The function func_adj_corr_heavy_noise applies the actual future 10-day correlations with heavy noise by setting corr_type to ‘window’, corr_window to 10, and corr_noise_scale to 0.5. In another instance, func_adj_corr_pure_noise sets the correlations to pure noise by setting corr_type to ‘pure-noise’. Meanwhile, func_adj_corr_equal uses correlations that are all equal by setting corr_type to ‘equal’ and corr_equal to 0.1. Finally, func_adj_corr_invert inverts the actual future 10-day correlations by specifying corr_type as ‘window’, corr_window as 10, and corr_invert as True.

Using these partial functions allows pre-configured versions of the adjust_weights_corr function to be available with specific correlation types and parameters. This makes it easier to reuse them in different parts of the code without needing to specify the same arguments each time. It provides a convenient way to handle different scenarios, promoting code reusability and maintainability.

Calculate cumulative returns for a portfolio

def portfolio_bhold(returns):
    """
    Calculate the cumulative returns for a Buy&Hold portfolio.
    
    :param returns:
        Pandas DataFrame with asset-returns.
        Rows are for the time-steps. Columns are for the assets.

    :return:
        Pandas Series with cumulative portfolio returns.
    """
    return returns.cumprod().mean(axis=1, skipna=True)

The Python function named portfolio_bhold calculates the cumulative returns for a Buy & Hold portfolio strategy. It takes a Pandas DataFrame called returns as input, where rows represent time steps and columns represent assets. To calculate the cumulative returns, the function first calls the cumprod() method on the input DataFrame, which computes the cumulative product of each column along the rows. The resulting DataFrame contains cumulative returns for each asset over time.

Next, the function uses the mean() method with axis=1 to calculate the average return across all assets at each time step. This means that for each row in the cumulative returns DataFrame, the function computes the average return across all assets. Finally, it returns a Pandas Series that represents the cumulative returns for the portfolio over time.

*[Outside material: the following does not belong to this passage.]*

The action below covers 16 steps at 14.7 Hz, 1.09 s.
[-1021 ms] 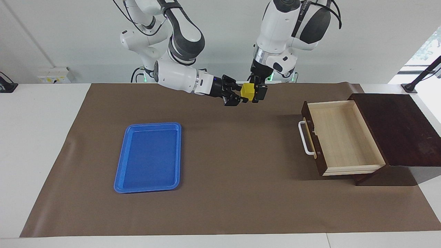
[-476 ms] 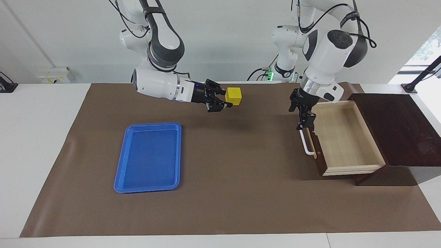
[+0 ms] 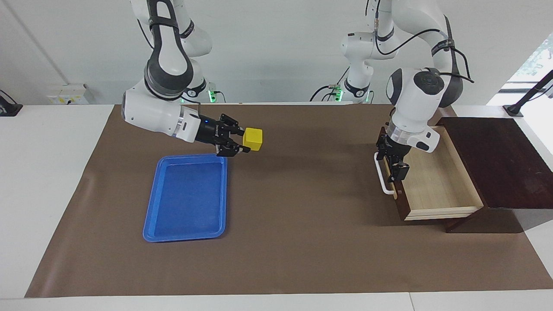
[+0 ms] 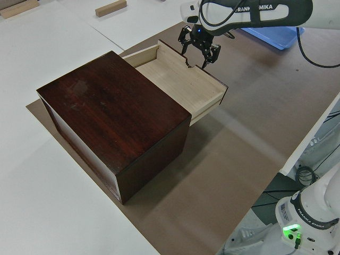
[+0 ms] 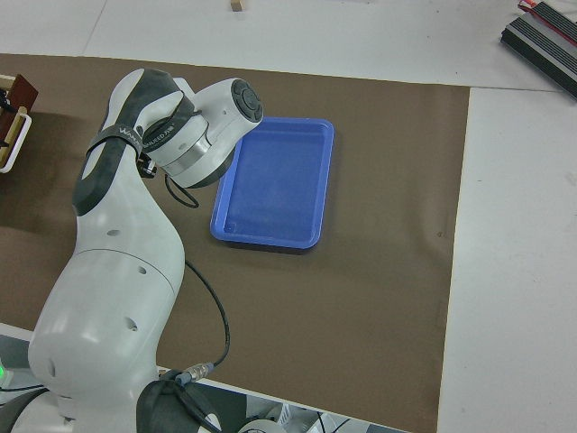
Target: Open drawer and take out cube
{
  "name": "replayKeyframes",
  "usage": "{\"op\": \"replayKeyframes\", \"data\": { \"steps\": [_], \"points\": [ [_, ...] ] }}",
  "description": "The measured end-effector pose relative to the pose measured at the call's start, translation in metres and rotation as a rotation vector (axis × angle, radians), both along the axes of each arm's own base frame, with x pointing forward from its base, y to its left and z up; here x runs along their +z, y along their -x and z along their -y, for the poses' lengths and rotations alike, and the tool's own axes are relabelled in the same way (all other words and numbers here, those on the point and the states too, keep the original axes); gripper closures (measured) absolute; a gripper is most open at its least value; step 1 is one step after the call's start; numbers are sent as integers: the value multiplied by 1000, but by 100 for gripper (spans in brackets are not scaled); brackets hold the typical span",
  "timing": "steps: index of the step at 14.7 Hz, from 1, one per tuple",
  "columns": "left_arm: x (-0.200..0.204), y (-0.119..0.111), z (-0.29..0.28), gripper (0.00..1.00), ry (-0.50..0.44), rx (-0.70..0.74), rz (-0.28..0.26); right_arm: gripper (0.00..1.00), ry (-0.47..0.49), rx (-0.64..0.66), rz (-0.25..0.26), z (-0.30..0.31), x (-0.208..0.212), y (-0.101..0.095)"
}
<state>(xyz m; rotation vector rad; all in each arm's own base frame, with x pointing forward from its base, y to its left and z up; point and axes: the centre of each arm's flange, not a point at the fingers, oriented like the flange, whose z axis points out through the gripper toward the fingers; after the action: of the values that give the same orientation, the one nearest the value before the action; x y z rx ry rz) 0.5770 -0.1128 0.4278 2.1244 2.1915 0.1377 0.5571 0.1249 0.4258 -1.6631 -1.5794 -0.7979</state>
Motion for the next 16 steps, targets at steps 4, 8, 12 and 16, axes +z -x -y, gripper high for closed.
{"op": "replayKeyframes", "data": {
  "steps": [4, 8, 12, 16],
  "points": [
    [1, -1, -6, 0, -3, -54, 15, 45, 33, -55, -9, 65, -29, 3],
    [6, -4, -16, 0, -27, -109, 31, 45, 29, -50, -7, 118, -98, 9],
    [15, -8, -41, 0, -36, -123, 39, 45, 22, -11, 52, 157, -158, 13],
    [24, -17, -122, 0, -86, -109, 46, 45, 36, 12, 107, 166, -171, 8]
  ]
}}
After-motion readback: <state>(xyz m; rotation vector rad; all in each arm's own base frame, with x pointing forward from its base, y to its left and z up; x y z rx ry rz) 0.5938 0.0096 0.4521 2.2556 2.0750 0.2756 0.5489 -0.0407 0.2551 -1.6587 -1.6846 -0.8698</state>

This code is beneficial for analyzing the performance of a buy and hold strategy for a portfolio of assets over time. It helps in understanding how the portfolio value changes with respect to the initial investment and allows for comparison with alternative strategies.

Calculate cumulative returns for rebalanced portfolio

def portfolio_rebal(returns):
    """
    Calculate the cumulative returns for a Rebalanced portfolio.

    :param returns:
        Pandas DataFrame with asset-returns.
        Rows are for the time-steps. Columns are for the assets.

    :return:
        Pandas Series with cumulative portfolio returns.
    """
    return returns.mean(axis=1, skipna=True).cumprod()

The code defines a function called portfolio_rebal that calculates the cumulative returns for a rebalanced portfolio. This function takes a Pandas DataFrame as its input, where the rows represent time-steps and the columns represent assets along with their respective returns.

To determine the rebalanced portfolio returns, the function first computes the mean return for each time-step by averaging the values across each row, ignoring any missing data. Next, it calculates the cumulative product of these mean returns, which effectively shows the overall growth of the portfolio over time.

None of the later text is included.